= Bled 1931 chess tournament =

Yugoslavian chess tournament

Bled 1931 chess tournament was a major chess tournament proposed by Milan Vidmar and held in 1931 in Bled and Ljubljana, Slovenia, then part of the Kingdom of Yugoslavia.

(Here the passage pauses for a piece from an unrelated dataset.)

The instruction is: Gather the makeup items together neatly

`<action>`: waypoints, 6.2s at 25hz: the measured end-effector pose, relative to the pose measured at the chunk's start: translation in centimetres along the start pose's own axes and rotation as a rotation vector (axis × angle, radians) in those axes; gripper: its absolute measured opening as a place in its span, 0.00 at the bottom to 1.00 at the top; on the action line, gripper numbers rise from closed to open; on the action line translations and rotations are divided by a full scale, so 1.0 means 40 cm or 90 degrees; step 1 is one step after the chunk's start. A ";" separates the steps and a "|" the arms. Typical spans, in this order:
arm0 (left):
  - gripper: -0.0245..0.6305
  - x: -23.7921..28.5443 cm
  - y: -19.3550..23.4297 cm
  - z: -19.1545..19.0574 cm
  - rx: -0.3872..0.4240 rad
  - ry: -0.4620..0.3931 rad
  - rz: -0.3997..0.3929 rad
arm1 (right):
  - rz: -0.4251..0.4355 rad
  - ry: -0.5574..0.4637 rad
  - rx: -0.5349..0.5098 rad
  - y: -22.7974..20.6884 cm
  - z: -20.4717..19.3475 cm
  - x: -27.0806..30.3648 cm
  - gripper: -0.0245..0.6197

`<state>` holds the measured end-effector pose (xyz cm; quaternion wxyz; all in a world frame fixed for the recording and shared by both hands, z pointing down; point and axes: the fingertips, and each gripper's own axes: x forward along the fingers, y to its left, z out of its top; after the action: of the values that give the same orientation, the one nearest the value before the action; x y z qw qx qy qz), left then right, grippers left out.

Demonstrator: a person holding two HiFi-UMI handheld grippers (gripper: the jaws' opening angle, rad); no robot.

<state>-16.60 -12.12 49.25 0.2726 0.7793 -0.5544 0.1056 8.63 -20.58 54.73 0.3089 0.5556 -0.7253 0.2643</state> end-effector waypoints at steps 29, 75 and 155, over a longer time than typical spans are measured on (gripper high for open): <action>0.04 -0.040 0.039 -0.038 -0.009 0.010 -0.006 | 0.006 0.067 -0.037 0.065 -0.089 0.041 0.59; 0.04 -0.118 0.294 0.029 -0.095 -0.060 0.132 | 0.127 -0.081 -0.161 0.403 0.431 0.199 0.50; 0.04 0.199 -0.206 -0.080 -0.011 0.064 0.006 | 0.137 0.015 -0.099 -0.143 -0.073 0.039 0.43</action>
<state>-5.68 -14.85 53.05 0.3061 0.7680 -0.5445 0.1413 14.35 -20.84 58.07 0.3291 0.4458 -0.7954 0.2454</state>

José Raúl Capablanca was not invited due to his disputes with world champion Alexander Alekhine. Noted master and writer Al Horowitz noted that Alekhine used his position as world champion to keep Capablanca out of the event. Akiba Rubinstein was invited, but was replaced by Stoltz because Rubinstein accepted the invitation too late.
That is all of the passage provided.